A Russian court has sentenced 19-year-old activist Daria Kozyreva to nearly three years for anti-war poetry and graffiti.

A Russian court has sentenced 19-year-old activist Daria Kozyreva to two years and eight months in prison for using poetry and graffiti to protest the war in Ukraine—a verdict that has drawn strong condemnation from human rights groups.

Kozyreva was found guilty on Friday of repeatedly “discrediting” the Russian military, after displaying a poster bearing Ukrainian verse in a public square and giving an interview to Sever.Realii, a Russian-language service of Radio Free Europe. A Reuters witness at the court confirmed the sentencing.

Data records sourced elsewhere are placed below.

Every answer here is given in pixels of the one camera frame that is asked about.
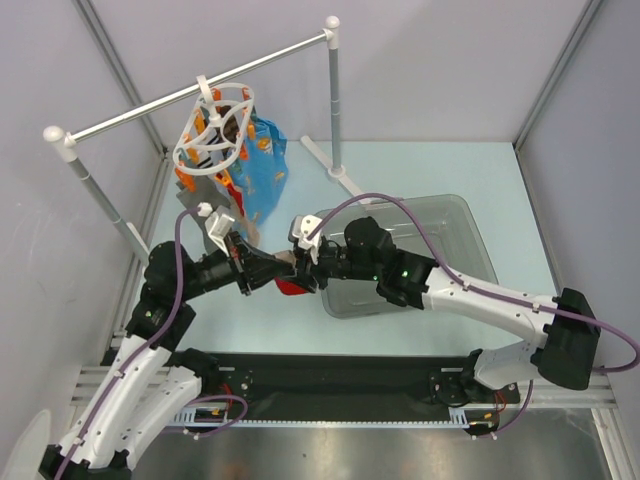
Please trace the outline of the red reindeer sock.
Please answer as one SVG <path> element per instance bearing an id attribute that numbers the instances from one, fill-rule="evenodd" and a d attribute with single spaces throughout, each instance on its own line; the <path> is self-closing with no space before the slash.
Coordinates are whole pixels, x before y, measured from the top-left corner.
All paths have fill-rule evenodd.
<path id="1" fill-rule="evenodd" d="M 232 214 L 239 225 L 239 231 L 244 234 L 250 245 L 258 247 L 261 239 L 260 233 L 256 224 L 251 222 L 246 215 L 241 192 L 233 185 L 229 185 L 227 190 L 230 196 Z"/>
<path id="2" fill-rule="evenodd" d="M 292 251 L 280 251 L 275 253 L 274 256 L 278 260 L 286 262 L 292 268 L 296 267 L 296 257 Z M 296 272 L 276 277 L 275 283 L 280 292 L 286 296 L 298 296 L 312 293 L 310 287 L 297 277 Z"/>

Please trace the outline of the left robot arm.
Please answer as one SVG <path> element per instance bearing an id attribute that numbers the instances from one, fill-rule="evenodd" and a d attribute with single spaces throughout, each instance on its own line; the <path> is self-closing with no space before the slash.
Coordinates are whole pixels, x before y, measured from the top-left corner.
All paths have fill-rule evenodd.
<path id="1" fill-rule="evenodd" d="M 128 479 L 141 455 L 191 404 L 224 406 L 221 428 L 243 420 L 245 398 L 225 389 L 217 359 L 177 349 L 196 313 L 189 300 L 235 284 L 248 295 L 295 271 L 288 253 L 268 254 L 237 232 L 221 248 L 192 260 L 178 239 L 150 254 L 138 304 L 108 373 L 64 437 L 47 446 L 45 479 Z"/>

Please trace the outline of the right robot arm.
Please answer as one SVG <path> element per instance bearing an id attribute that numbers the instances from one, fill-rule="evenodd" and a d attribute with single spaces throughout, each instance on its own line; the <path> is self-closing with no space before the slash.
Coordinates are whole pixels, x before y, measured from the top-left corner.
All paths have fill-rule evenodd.
<path id="1" fill-rule="evenodd" d="M 398 248 L 371 217 L 350 222 L 343 244 L 323 238 L 320 223 L 313 215 L 298 216 L 290 227 L 300 287 L 314 292 L 331 280 L 369 281 L 390 304 L 462 315 L 518 337 L 515 344 L 469 354 L 461 375 L 469 399 L 484 401 L 509 384 L 538 378 L 587 389 L 600 331 L 577 320 L 592 314 L 580 292 L 534 296 L 465 275 Z"/>

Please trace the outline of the white round clip hanger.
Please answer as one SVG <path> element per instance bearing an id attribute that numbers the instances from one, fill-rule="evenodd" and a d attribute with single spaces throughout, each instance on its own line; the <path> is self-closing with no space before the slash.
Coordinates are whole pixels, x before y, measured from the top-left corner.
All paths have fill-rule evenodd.
<path id="1" fill-rule="evenodd" d="M 255 94 L 237 82 L 210 85 L 196 77 L 195 101 L 172 152 L 174 168 L 184 175 L 212 176 L 237 160 L 247 160 L 248 139 Z"/>

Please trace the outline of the grey sock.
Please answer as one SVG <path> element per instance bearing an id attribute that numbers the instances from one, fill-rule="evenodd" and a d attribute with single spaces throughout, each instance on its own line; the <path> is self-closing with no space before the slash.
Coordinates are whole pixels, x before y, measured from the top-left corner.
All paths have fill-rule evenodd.
<path id="1" fill-rule="evenodd" d="M 182 181 L 178 180 L 176 186 L 178 193 L 176 198 L 185 209 L 193 209 L 200 203 L 208 203 L 213 210 L 219 206 L 228 208 L 230 202 L 228 198 L 214 185 L 214 181 L 206 176 L 199 176 L 194 179 L 195 190 L 191 191 Z"/>

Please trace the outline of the blue patterned sock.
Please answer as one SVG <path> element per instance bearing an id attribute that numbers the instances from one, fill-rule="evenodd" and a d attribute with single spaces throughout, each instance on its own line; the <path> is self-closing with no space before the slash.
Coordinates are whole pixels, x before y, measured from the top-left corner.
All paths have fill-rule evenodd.
<path id="1" fill-rule="evenodd" d="M 230 170 L 234 186 L 242 194 L 246 217 L 262 225 L 274 212 L 286 185 L 288 140 L 275 123 L 253 117 L 244 142 L 247 159 L 239 158 Z"/>

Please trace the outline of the orange clothes peg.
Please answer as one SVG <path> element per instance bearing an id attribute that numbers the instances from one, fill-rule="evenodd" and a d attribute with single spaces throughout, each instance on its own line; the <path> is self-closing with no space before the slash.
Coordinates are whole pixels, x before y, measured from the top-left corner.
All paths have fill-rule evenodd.
<path id="1" fill-rule="evenodd" d="M 194 193 L 197 191 L 196 182 L 193 176 L 183 172 L 179 168 L 175 168 L 174 171 L 179 180 L 179 183 L 182 185 L 184 189 L 186 189 L 190 193 Z"/>

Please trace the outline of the grey plastic bin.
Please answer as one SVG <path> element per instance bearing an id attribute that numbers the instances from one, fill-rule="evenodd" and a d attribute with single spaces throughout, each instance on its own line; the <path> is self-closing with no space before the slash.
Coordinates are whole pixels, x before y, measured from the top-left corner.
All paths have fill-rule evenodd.
<path id="1" fill-rule="evenodd" d="M 346 226 L 353 220 L 370 216 L 391 234 L 398 248 L 430 258 L 439 254 L 454 270 L 484 281 L 498 281 L 466 200 L 446 194 L 405 199 L 403 203 L 419 220 L 434 250 L 429 249 L 417 227 L 403 211 L 381 199 L 374 199 L 368 205 L 356 203 L 345 208 L 323 227 L 322 234 L 344 246 Z M 380 297 L 376 293 L 376 284 L 371 281 L 331 279 L 321 296 L 326 312 L 338 319 L 403 310 Z"/>

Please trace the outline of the brown sock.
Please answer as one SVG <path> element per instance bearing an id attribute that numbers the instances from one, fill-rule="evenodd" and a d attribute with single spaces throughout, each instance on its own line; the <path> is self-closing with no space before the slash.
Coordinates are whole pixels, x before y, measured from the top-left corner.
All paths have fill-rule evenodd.
<path id="1" fill-rule="evenodd" d="M 222 118 L 224 118 L 230 109 L 231 109 L 230 106 L 222 106 L 218 108 L 218 113 L 221 115 Z M 232 142 L 236 141 L 236 138 L 239 134 L 239 126 L 238 126 L 238 122 L 236 120 L 235 114 L 231 114 L 229 116 L 229 118 L 227 119 L 226 123 L 223 126 L 222 132 L 224 134 L 224 137 L 227 140 Z"/>

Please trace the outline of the white silver clothes rack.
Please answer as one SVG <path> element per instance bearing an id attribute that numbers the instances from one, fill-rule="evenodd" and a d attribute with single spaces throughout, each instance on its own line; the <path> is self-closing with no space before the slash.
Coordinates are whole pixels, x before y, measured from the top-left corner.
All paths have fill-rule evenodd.
<path id="1" fill-rule="evenodd" d="M 303 136 L 300 142 L 305 149 L 311 153 L 316 160 L 327 170 L 328 177 L 339 183 L 352 198 L 366 205 L 368 198 L 364 192 L 351 181 L 346 173 L 346 168 L 342 162 L 341 151 L 341 118 L 340 118 L 340 95 L 339 95 L 339 45 L 340 45 L 340 20 L 336 16 L 329 16 L 325 20 L 325 26 L 321 32 L 314 36 L 295 43 L 291 46 L 270 53 L 256 60 L 242 64 L 229 71 L 223 72 L 213 77 L 200 75 L 196 78 L 196 83 L 176 92 L 167 94 L 156 100 L 136 106 L 122 114 L 107 119 L 96 125 L 87 127 L 76 133 L 64 131 L 58 126 L 48 126 L 43 130 L 43 139 L 47 142 L 67 165 L 72 168 L 80 181 L 85 183 L 86 190 L 92 195 L 107 218 L 116 230 L 125 239 L 131 248 L 134 258 L 142 266 L 147 266 L 149 262 L 150 250 L 146 242 L 140 236 L 136 227 L 123 219 L 115 206 L 104 193 L 98 183 L 93 179 L 91 173 L 86 169 L 76 152 L 77 144 L 88 138 L 97 136 L 105 131 L 133 120 L 142 119 L 147 115 L 161 110 L 171 104 L 196 95 L 204 101 L 207 109 L 212 109 L 220 104 L 214 98 L 215 88 L 239 88 L 239 83 L 232 80 L 243 74 L 274 63 L 280 59 L 306 50 L 314 45 L 325 43 L 329 54 L 329 86 L 331 100 L 331 149 L 332 155 L 327 156 L 319 146 L 309 137 Z"/>

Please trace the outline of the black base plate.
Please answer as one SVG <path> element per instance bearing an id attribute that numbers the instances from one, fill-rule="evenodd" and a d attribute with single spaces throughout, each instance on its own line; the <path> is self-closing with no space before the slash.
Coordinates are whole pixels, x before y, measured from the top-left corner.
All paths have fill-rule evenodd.
<path id="1" fill-rule="evenodd" d="M 234 414 L 258 421 L 422 422 L 450 409 L 520 400 L 508 382 L 473 377 L 477 352 L 459 357 L 345 357 L 211 354 L 187 349 L 168 367 L 196 378 L 197 395 L 227 395 Z"/>

During the trial, Kozyreva pleaded not guilty, describing the charges as “one big fabrication.”

“I have no guilt. My conscience is clear,” she said in a courtroom statement published by independent outlet Mediazona. “Because the truth is never guilty.”

Kozyreva’s activism began at just 17 years old, when she spray-painted the words “Murderers, you bombed it. Judases,” on a sculpture outside Saint Petersburg’s Hermitage Museum in December 2022. The artwork symbolized the city’s connection with Mariupol, a Ukrainian city devastated by Russian bombardment.

In early 2024, following a 30,000-rouble ($370) fine for online posts about Ukraine, she was expelled from the medical faculty at Saint Petersburg State University. A month later, on the second anniversary of Russia’s invasion, she taped a piece of paper bearing a verse by Ukrainian poet Taras Shevchenko onto a statue of him in a city park. The lines read:

“Oh bury me, then rise ye up / And break your heavy chains / And water with the tyrants’ blood / The freedom you have gained.”

She was arrested shortly after and spent nearly a year in pre-trial detention before being placed under house arrest in February.

Amnesty International’s Russia director, Natalia Zviagina, described Friday’s verdict as “a chilling reminder of how far the Russian authorities will go to silence peaceful opposition.”

“Daria Kozyreva is being punished for quoting a classic of 19th-century Ukrainian poetry, for speaking out against an unjust war, and for refusing to stay silent,” Zviagina said in a statement. “We demand the immediate and unconditional release of Daria Kozyreva and everyone imprisoned under ‘war censorship laws.’”

According to Memorial, a Nobel Prize-winning Russian human rights group, Kozyreva is one of at least 234 people currently imprisoned in Russia for their antiwar views.

Since Russia’s full-scale invasion of Ukraine in February 2022, the Kremlin has intensified its crackdown on dissent, with rising arrests linked to espionage, information-sharing, and antiwar activism.

Kozyreva’s case, marked by defiance and the use of art as protest, has become a symbol of the deepening repression faced by young activists and critics of the war.